Requirement: The required output is a copy of each line in the material below that includes "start".

══ Raw data

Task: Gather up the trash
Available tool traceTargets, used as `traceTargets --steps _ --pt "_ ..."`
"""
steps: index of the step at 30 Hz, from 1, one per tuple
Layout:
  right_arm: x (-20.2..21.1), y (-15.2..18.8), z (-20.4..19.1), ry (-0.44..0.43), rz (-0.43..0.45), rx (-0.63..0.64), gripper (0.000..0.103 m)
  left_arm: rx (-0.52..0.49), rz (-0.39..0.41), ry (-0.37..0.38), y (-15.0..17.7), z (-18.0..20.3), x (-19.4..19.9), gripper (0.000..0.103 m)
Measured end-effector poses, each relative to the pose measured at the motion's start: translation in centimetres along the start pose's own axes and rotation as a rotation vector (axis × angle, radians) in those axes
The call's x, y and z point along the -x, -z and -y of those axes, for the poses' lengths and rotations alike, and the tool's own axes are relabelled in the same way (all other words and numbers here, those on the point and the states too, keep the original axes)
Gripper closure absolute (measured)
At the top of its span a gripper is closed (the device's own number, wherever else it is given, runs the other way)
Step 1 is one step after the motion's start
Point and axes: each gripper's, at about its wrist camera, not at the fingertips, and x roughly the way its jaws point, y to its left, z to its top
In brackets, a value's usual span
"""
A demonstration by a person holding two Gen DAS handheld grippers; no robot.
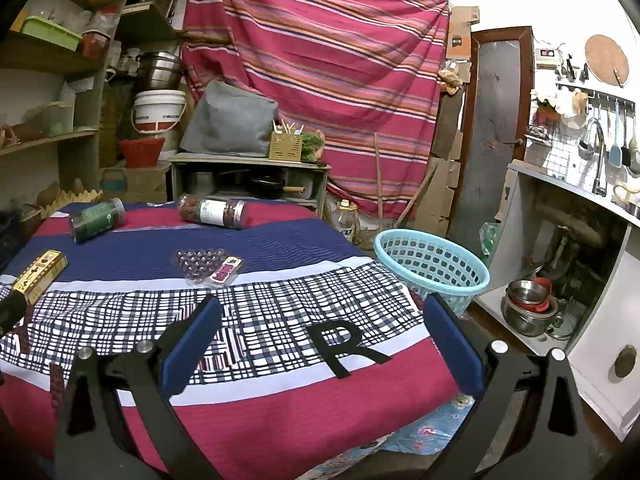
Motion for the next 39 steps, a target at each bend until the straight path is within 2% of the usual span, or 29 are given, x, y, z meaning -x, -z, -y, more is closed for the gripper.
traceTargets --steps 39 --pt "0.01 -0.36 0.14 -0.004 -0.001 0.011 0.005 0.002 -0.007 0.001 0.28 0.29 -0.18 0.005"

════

Your solution:
Measured end-effector poses, each relative to the pose measured at the motion's start: translation in centimetres along the start pose's own axes and rotation as a rotation vector (axis × angle, radians) in those axes
Step 1 is one step after the motion's start

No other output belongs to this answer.